- Required work
Once the line with "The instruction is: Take" is found in the entries below, repeat it and each following line exactly, up to and including the line with "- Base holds". Add no other lines.

━━━ Data provided

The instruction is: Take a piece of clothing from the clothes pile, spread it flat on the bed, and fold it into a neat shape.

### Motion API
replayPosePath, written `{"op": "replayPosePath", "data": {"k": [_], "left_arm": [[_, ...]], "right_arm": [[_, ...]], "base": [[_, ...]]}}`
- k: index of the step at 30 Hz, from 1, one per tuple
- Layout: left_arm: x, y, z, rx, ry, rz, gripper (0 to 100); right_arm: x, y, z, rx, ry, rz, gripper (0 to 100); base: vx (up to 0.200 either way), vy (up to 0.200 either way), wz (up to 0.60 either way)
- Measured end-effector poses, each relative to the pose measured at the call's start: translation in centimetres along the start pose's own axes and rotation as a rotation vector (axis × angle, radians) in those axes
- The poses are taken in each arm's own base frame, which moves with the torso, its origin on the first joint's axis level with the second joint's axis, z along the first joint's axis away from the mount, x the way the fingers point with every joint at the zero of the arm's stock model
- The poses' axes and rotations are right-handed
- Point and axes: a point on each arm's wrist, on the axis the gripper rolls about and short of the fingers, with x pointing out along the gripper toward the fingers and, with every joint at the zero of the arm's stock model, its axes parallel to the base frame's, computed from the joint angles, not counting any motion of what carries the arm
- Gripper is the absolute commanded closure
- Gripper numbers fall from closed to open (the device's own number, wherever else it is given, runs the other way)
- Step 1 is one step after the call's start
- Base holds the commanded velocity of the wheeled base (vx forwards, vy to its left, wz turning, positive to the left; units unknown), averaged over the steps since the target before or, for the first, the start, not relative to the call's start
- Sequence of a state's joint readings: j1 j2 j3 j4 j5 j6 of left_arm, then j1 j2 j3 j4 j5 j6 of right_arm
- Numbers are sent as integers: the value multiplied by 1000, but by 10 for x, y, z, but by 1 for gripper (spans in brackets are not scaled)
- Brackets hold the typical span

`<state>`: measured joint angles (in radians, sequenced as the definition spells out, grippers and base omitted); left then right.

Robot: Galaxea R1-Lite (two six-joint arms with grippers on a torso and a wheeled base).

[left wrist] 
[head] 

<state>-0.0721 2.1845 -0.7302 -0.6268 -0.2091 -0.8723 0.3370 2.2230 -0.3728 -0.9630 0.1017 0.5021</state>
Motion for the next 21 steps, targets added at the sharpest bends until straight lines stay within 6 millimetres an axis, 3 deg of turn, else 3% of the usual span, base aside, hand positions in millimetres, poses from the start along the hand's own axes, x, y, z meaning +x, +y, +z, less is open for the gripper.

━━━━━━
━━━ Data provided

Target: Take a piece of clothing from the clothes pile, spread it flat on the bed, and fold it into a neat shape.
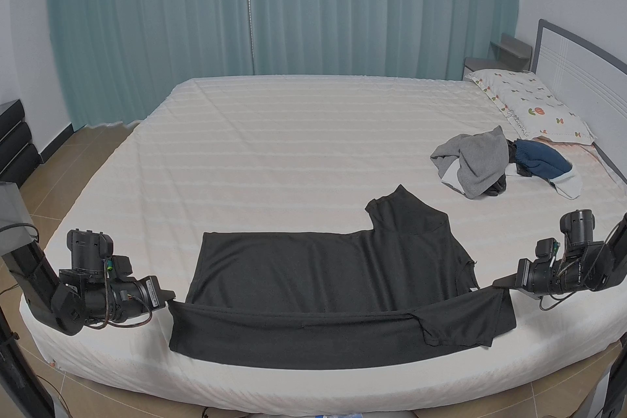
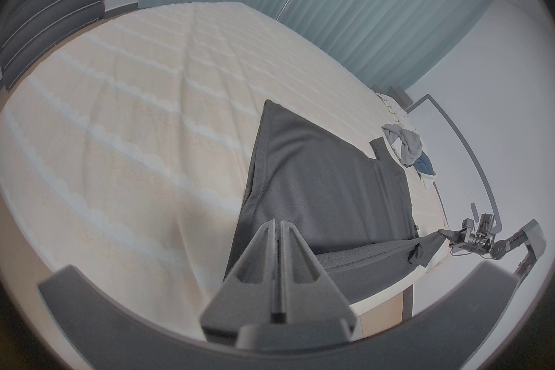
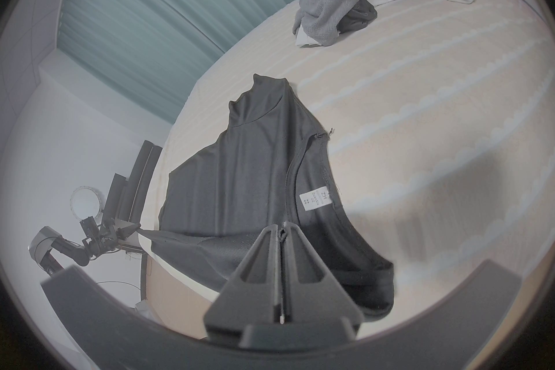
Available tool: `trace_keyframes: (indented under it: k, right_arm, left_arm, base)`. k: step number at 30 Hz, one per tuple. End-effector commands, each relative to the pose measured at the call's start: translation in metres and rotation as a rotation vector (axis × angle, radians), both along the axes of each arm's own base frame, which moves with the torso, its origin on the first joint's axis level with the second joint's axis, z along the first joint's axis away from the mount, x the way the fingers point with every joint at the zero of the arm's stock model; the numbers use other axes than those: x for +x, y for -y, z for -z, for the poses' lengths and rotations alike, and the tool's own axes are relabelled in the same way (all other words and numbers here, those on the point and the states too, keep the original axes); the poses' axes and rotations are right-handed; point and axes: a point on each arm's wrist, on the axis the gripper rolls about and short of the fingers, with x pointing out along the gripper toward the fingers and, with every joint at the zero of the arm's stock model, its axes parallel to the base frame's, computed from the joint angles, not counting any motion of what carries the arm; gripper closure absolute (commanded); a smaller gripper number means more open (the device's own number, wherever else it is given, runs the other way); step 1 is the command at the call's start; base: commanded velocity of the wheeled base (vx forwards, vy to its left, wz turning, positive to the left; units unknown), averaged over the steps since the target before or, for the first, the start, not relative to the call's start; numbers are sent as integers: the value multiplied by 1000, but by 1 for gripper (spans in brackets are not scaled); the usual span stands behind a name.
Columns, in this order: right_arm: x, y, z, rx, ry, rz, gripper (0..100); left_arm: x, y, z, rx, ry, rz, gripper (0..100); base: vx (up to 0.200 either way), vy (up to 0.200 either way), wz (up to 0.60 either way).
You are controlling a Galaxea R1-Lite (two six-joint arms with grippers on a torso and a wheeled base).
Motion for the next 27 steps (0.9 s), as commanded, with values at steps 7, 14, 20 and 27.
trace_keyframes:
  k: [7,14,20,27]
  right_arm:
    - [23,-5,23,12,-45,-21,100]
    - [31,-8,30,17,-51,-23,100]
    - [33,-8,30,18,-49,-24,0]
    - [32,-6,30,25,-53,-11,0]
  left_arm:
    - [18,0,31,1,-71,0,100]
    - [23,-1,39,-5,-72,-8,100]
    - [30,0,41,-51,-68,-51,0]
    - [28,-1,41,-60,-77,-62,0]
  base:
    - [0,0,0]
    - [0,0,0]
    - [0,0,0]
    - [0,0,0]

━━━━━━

- Problem solution
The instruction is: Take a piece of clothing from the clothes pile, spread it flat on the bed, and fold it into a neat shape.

### Motion API
replayPosePath, written `{"op": "replayPosePath", "data": {"k": [_], "left_arm": [[_, ...]], "right_arm": [[_, ...]], "base": [[_, ...]]}}`
- k: index of the step at 30 Hz, from 1, one per tuple
- Layout: left_arm: x, y, z, rx, ry, rz, gripper (0 to 100); right_arm: x, y, z, rx, ry, rz, gripper (0 to 100); base: vx (up to 0.200 either way), vy (up to 0.200 either way), wz (up to 0.60 either way)
- Measured end-effector poses, each relative to the pose measured at the call's start: translation in centimetres along the start pose's own axes and rotation as a rotation vector (axis × angle, radians) in those axes
- The poses are taken in each arm's own base frame, which moves with the torso, its origin on the first joint's axis level with the second joint's axis, z along the first joint's axis away from the mount, x the way the fingers point with every joint at the zero of the arm's stock model
- The poses' axes and rotations are right-handed
- Point and axes: a point on each arm's wrist, on the axis the gripper rolls about and short of the fingers, with x pointing out along the gripper toward the fingers and, with every joint at the zero of the arm's stock model, its axes parallel to the base frame's, computed from the joint angles, not counting any motion of what carries the arm
- Gripper is the absolute commanded closure
- Gripper numbers fall from closed to open (the device's own number, wherever else it is given, runs the other way)
- Step 1 is one step after the call's start
- Base holds the commanded velocity of the wheeled base (vx forwards, vy to its left, wz turning, positive to the left; units unknown), averaged over the steps since the target before or, for the first, the start, not relative to the call's start

This output is now finished.